TASK TO CARRY OUT = Please return all lines of the data below containing the string "Consider".

Records contained in a dataset
- Opening Delimiter -

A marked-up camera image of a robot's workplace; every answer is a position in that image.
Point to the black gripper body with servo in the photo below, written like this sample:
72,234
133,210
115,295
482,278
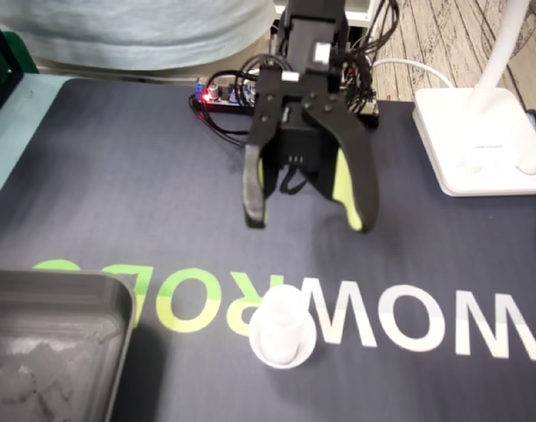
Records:
301,145

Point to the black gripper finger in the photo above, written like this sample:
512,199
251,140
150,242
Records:
360,176

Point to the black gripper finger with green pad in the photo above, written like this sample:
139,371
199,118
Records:
252,189

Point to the white plastic tube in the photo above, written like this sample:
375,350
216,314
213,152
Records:
285,307

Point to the blue circuit board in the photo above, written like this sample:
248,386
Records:
219,94

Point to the white desk lamp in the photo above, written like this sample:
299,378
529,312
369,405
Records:
470,140

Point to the dark mat with WOWROBO print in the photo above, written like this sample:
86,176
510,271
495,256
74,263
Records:
118,198

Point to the white furniture panel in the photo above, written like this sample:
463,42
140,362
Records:
360,11

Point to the person in teal shirt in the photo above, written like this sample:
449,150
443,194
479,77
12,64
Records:
140,31

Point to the black plastic tray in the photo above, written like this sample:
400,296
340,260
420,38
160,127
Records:
52,351

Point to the green object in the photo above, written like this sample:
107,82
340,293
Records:
27,57

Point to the black frame structure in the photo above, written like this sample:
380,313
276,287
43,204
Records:
0,96

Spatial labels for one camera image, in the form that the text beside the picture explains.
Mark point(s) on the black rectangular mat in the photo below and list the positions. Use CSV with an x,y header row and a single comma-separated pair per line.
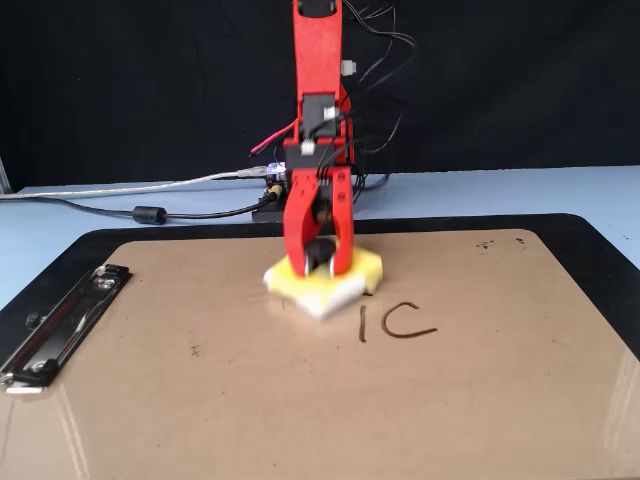
x,y
590,235

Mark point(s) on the brown clipboard board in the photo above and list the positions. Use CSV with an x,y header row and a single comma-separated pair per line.
x,y
300,400

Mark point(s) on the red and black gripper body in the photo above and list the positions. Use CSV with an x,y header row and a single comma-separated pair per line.
x,y
312,157

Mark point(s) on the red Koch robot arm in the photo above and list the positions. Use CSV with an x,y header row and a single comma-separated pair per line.
x,y
317,50

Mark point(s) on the black backdrop cloth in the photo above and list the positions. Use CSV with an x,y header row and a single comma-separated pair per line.
x,y
100,75

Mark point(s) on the silver metal clipboard clip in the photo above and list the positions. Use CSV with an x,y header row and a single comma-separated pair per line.
x,y
65,325

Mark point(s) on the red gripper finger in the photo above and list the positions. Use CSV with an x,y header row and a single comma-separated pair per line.
x,y
300,215
344,220

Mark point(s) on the black robot base with electronics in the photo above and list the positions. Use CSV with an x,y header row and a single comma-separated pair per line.
x,y
265,215

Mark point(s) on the yellow sponge with black knob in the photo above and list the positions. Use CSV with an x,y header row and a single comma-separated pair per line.
x,y
300,292

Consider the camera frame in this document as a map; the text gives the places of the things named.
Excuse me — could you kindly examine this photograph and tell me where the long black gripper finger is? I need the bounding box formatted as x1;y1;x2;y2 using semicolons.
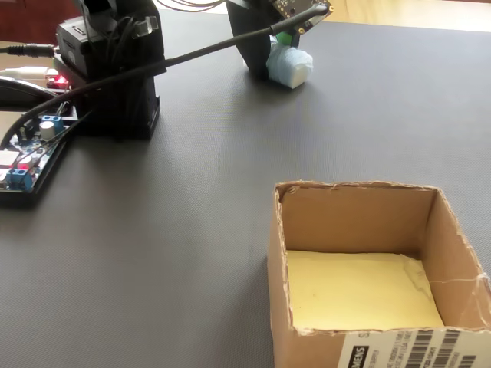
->
227;0;274;81

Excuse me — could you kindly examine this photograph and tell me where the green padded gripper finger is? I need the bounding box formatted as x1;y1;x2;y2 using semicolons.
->
275;31;303;49

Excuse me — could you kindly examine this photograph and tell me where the open cardboard box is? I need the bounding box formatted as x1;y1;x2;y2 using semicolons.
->
267;180;491;368

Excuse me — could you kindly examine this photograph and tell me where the circuit board with red LED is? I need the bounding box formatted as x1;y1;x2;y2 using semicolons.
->
44;72;74;94

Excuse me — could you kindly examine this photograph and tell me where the brown wooden furniture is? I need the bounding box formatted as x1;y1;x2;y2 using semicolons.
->
0;0;84;41

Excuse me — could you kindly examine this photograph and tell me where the gray rubber mat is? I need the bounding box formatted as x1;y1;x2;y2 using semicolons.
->
0;9;491;368

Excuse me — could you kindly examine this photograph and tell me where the yellow foam pad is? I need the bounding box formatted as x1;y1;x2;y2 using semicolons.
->
285;249;446;331

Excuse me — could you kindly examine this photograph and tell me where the blue controller circuit board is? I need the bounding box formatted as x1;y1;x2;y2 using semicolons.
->
0;110;77;208

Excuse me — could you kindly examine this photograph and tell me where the white barcode shipping label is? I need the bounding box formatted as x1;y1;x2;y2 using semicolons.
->
337;327;491;368

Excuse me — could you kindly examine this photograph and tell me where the black camera circuit board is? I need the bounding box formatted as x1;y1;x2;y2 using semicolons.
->
272;0;334;38

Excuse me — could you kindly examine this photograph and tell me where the black power plug cable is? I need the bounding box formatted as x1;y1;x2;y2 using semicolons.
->
0;42;58;58

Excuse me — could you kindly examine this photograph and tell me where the white USB cable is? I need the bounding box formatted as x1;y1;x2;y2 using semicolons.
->
0;65;54;77

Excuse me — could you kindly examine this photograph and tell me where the black USB cable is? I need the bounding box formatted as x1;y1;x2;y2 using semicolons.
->
0;75;58;112

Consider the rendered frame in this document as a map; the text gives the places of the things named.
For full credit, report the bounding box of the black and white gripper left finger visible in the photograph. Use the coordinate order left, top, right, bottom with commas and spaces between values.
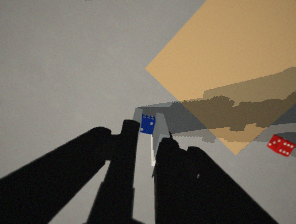
0, 108, 143, 224

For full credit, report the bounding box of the blue die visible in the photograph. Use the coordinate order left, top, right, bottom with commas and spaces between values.
140, 114, 156, 135

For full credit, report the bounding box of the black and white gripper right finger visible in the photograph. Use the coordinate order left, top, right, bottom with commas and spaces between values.
151, 113, 278, 224

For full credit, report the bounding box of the red die with white pips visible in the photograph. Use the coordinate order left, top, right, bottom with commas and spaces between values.
267, 135, 296, 157

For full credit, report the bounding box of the tan square mat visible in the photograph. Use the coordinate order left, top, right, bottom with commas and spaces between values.
145, 0, 296, 154

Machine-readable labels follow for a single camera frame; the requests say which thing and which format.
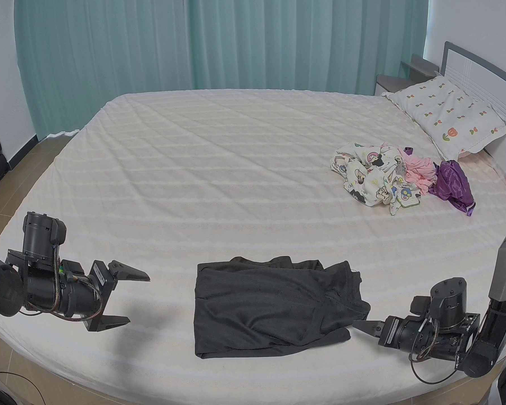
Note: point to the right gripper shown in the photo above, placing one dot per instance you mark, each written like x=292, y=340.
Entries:
x=404, y=333

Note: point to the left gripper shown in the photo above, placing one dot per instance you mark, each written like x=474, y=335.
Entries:
x=74, y=300

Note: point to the black T-shirt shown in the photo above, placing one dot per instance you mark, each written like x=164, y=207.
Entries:
x=270, y=310

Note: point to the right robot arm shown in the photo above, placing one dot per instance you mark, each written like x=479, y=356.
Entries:
x=489, y=319

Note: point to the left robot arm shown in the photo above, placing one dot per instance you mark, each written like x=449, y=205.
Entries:
x=8, y=285

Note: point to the bed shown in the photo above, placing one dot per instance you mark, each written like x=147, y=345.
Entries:
x=236, y=163

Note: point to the purple garment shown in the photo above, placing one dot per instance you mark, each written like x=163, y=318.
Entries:
x=455, y=184

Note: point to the white printed garment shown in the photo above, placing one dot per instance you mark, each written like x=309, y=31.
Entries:
x=371, y=175

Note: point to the pink garment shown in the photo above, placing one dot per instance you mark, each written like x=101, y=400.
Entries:
x=419, y=171

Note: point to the white printed pillow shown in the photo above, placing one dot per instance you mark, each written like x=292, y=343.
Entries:
x=447, y=114

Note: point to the blue-green curtain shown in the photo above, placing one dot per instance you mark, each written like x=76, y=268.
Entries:
x=303, y=28
x=105, y=49

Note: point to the grey bedside table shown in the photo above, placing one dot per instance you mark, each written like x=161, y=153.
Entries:
x=392, y=82

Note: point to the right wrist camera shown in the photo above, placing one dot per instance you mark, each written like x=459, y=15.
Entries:
x=421, y=306

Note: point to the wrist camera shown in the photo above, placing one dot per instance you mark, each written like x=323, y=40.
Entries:
x=72, y=268
x=421, y=306

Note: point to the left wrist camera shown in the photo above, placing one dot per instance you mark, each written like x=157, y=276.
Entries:
x=72, y=268

- Closing Delimiter -

RESULT OF THE EXERCISE =
Consider the camera frame in this document as a map; the text gives the places of the things named.
Consider the rendered frame in this document as a map; the text gives the places of the things named.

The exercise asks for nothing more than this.